## About this exercise
Quote all lines below exactly. Images stay out.

═══ Provided records ═══

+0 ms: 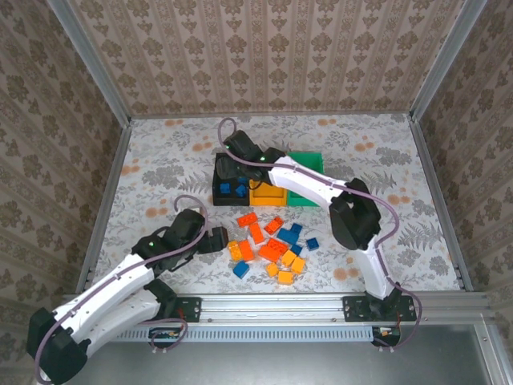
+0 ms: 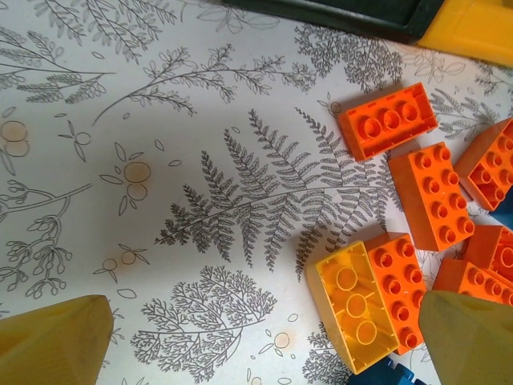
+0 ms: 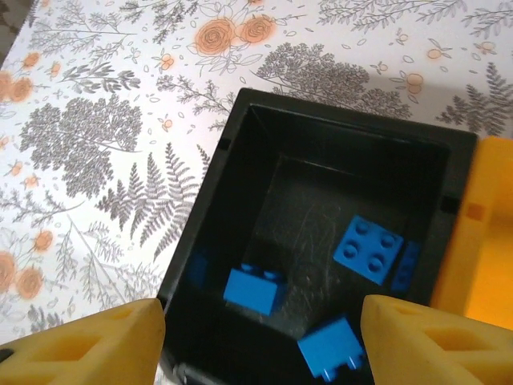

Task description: Sort the legos into containers by color

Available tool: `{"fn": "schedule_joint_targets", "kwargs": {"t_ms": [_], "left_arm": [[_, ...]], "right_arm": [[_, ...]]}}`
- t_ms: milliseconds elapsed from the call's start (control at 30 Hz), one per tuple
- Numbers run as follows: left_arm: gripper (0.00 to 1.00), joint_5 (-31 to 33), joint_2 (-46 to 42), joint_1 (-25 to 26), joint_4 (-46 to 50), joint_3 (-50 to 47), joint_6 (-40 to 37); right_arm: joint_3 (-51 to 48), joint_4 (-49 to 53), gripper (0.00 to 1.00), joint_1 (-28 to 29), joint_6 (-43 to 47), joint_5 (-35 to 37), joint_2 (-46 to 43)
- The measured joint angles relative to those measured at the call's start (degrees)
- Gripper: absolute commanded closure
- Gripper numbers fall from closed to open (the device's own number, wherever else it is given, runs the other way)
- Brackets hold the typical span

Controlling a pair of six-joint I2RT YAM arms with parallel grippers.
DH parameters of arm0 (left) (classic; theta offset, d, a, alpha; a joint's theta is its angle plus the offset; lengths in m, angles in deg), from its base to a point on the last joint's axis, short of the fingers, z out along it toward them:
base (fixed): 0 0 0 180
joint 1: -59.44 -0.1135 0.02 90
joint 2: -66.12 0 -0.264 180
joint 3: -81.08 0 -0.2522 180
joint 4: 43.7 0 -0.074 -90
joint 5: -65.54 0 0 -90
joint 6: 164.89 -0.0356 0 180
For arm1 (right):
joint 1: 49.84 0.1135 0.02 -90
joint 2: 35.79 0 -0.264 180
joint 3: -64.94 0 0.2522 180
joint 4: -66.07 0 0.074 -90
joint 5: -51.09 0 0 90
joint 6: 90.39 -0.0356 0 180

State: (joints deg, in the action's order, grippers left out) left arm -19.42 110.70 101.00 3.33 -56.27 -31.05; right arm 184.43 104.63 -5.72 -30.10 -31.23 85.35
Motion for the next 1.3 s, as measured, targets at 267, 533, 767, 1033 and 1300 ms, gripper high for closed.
{"fn": "schedule_joint_targets", "kwargs": {"t_ms": [267,533,767,1033,1300], "left_arm": [[0.14,-3.69,10.47,1.46,-5.6,0.85,-1.68],[0.21,-3.32,25.4,7.32,-10.05,10.93,-3.56],[0.29,-3.34,36.0,9.42,-13.64,17.03,-4.02],[0.36,-3.39,45.75,10.16,-14.56,20.63,-3.96],[0.43,-3.32,49.62,10.16,-14.51,21.33,-3.65]], "right_arm": [[-22.47,-8.52,0.32,0.31,-0.46,1.11,-19.17],[-44.15,-11.45,0.32,0.28,-3.02,5.86,-35.28],[-57.05,-11.37,0.31,-0.26,-6.16,10.16,-48.63],[-65.16,-10.14,0.31,-1.92,-7.82,13.35,-60.08],[-67.34,-9.33,0.3,-2.73,-8.07,13.88,-63.58]]}}
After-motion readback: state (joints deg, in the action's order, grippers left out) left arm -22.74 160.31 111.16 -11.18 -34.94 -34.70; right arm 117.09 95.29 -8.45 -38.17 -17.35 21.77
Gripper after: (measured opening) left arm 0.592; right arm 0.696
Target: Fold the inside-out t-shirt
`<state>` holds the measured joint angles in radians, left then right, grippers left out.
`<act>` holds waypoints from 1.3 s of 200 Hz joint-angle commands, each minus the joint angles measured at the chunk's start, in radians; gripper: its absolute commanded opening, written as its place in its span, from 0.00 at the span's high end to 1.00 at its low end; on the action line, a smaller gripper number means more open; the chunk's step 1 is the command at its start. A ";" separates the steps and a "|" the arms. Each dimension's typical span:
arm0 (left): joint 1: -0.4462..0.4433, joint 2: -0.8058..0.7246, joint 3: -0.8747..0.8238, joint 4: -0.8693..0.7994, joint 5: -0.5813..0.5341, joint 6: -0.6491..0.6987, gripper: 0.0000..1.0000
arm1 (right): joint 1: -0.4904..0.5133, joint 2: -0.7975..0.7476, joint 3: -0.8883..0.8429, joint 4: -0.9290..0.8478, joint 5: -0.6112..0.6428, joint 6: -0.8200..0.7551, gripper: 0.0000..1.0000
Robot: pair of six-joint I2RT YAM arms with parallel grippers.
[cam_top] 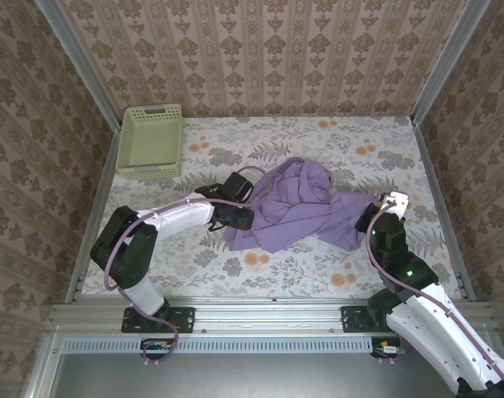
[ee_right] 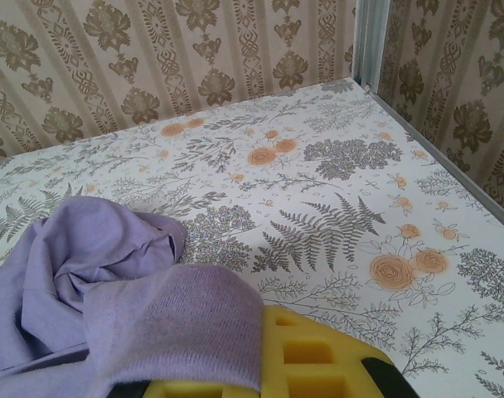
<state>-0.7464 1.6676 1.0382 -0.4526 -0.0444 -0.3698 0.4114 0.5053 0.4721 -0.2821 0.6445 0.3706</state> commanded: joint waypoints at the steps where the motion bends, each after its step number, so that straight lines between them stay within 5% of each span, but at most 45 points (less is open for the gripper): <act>1: 0.000 0.050 0.054 -0.011 0.039 0.021 0.50 | -0.011 0.001 0.026 -0.020 0.033 0.006 1.00; 92: 0.063 0.037 0.073 -0.032 0.018 0.015 1.00 | -0.038 0.004 0.074 -0.068 0.049 -0.006 1.00; 167: 0.281 -0.359 0.196 -0.023 0.071 0.011 1.00 | -0.093 0.151 0.403 -0.032 0.012 -0.112 1.00; 187: 0.434 -0.486 0.279 0.011 0.157 -0.047 1.00 | -0.131 0.228 0.611 -0.028 -0.051 -0.176 1.00; 216: 0.528 -0.682 0.305 0.074 0.102 -0.075 1.00 | -0.145 0.243 0.808 0.000 -0.212 -0.219 1.00; 260: 0.539 -0.804 0.111 0.075 0.074 -0.096 1.00 | -0.146 0.198 0.655 0.019 -0.340 -0.201 1.00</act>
<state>-0.2150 0.8333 1.2797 -0.3401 0.0471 -0.4248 0.2726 0.7078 1.2526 -0.2680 0.4156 0.1772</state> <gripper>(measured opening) 0.057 0.069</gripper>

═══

## Output of the task
+0 ms: 
+0 ms: 
+0 ms: 

Task description: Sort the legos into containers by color

Available tool: `{"fn": "schedule_joint_targets", "kwargs": {"t_ms": [_], "left_arm": [[_, ...]], "right_arm": [[_, ...]]}}`
- t_ms: milliseconds elapsed from the call's start (control at 30 Hz), one per tuple
- Numbers run as follows: left_arm: gripper (0.00 to 1.00), joint_5 (-31 to 33), joint_2 (-46 to 42), joint_1 (-25 to 26), joint_4 (-46 to 50), joint_3 (-50 to 47), joint_6 (-40 to 37); right_arm: joint_3 (-51 to 48), joint_4 (-49 to 53), gripper (0.00 to 1.00), joint_1 (-28 to 29), joint_6 (-43 to 47), joint_5 (-35 to 37), joint_2 (-46 to 43)
- The measured joint angles relative to those measured at the call's start (degrees)
- Gripper: absolute commanded closure
- Gripper numbers fall from closed to open (the device's own number, wherever else it is given, runs the other way)
- Brackets hold the typical span

Controlling a pair of six-joint I2RT YAM arms with parallel grippers.
DH parameters of arm0 (left) (classic; theta offset, d, a, alpha; a joint's theta is its angle plus the offset; lengths in m, angles in deg), from its base to a point on the last joint's axis, short of the fingers, z out along it toward them:
base (fixed): 0 0 0 180
joint 1: -59.44 -0.1135 0.02 90
joint 2: -66.12 0 -0.264 180
joint 3: -81.08 0 -0.2522 180
joint 4: 43.7 0 -0.074 -90
joint 5: -65.54 0 0 -90
joint 6: 164.89 -0.0356 0 180
For arm1 (right):
joint 1: 49.84 0.1135 0.02 -90
joint 2: 35.79 0 -0.264 180
joint 3: -64.94 0 0.2522 180
joint 4: -66.07 0 0.074 -90
joint 5: -51.09 0 0 90
joint 6: 90.39 -0.0356 0 180

State: (joints deg, in the action's order, grippers left out) left arm -19.42 110.70 101.00 3.33 -56.27 -31.05; right arm 184.43 104.63 -5.72 -30.10 -31.23 85.35
Motion for the next 1.3 s, as measured, targets at 267, 533, 767, 1033 and 1300 ms, gripper high for closed.
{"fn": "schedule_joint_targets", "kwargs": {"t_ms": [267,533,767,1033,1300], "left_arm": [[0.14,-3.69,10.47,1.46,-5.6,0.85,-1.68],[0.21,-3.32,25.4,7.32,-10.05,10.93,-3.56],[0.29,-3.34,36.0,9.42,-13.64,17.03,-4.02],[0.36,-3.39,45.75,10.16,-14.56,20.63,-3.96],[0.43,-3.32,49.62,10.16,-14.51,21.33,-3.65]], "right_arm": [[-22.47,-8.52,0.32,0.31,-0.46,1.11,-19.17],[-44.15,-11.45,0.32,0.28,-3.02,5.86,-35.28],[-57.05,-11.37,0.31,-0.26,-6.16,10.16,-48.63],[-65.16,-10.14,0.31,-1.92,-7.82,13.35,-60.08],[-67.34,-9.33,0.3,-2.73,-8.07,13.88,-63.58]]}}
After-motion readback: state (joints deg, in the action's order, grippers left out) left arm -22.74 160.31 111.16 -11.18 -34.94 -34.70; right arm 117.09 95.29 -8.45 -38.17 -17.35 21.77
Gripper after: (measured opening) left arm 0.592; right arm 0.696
Target: Fold the inside-out t-shirt
`<state>` holds the measured joint angles in radians, left then right, grippers left out.
`<act>` holds waypoints from 1.3 s of 200 Hz joint-angle commands, each minus the joint angles measured at the chunk's start, in radians; gripper: its absolute commanded opening, written as its place in its span, from 0.00 at the span's high end to 1.00 at its low end; on the action line, a smaller gripper number means more open; the chunk's step 1 is the command at its start. A ";" separates the steps and a "|" the arms. Each dimension's typical span:
arm0 (left): joint 1: -0.4462..0.4433, joint 2: -0.8058..0.7246, joint 3: -0.8747..0.8238, joint 4: -0.8693..0.7994, joint 5: -0.5813..0.5341, joint 6: -0.6491..0.6987, gripper: 0.0000..1.0000
arm1 (right): joint 1: -0.4904..0.5133, joint 2: -0.7975..0.7476, joint 3: -0.8883..0.8429, joint 4: -0.9290..0.8478, joint 5: -0.6112..0.6428, joint 6: -0.8200..0.7551, gripper: 0.0000..1.0000
Robot: pair of six-joint I2RT YAM arms with parallel grippers.
[cam_top] 
[ee_right] 
<state>-0.7464 1.6676 1.0382 -0.4526 -0.0444 -0.3698 0.4114 0.5053 0.4721 -0.2821 0.6445 0.3706</state> commanded: joint waypoints at the steps where the motion bends, each after its step number, so that straight lines between them stay within 5% of each span, but at most 45 points (less is open for the gripper): <act>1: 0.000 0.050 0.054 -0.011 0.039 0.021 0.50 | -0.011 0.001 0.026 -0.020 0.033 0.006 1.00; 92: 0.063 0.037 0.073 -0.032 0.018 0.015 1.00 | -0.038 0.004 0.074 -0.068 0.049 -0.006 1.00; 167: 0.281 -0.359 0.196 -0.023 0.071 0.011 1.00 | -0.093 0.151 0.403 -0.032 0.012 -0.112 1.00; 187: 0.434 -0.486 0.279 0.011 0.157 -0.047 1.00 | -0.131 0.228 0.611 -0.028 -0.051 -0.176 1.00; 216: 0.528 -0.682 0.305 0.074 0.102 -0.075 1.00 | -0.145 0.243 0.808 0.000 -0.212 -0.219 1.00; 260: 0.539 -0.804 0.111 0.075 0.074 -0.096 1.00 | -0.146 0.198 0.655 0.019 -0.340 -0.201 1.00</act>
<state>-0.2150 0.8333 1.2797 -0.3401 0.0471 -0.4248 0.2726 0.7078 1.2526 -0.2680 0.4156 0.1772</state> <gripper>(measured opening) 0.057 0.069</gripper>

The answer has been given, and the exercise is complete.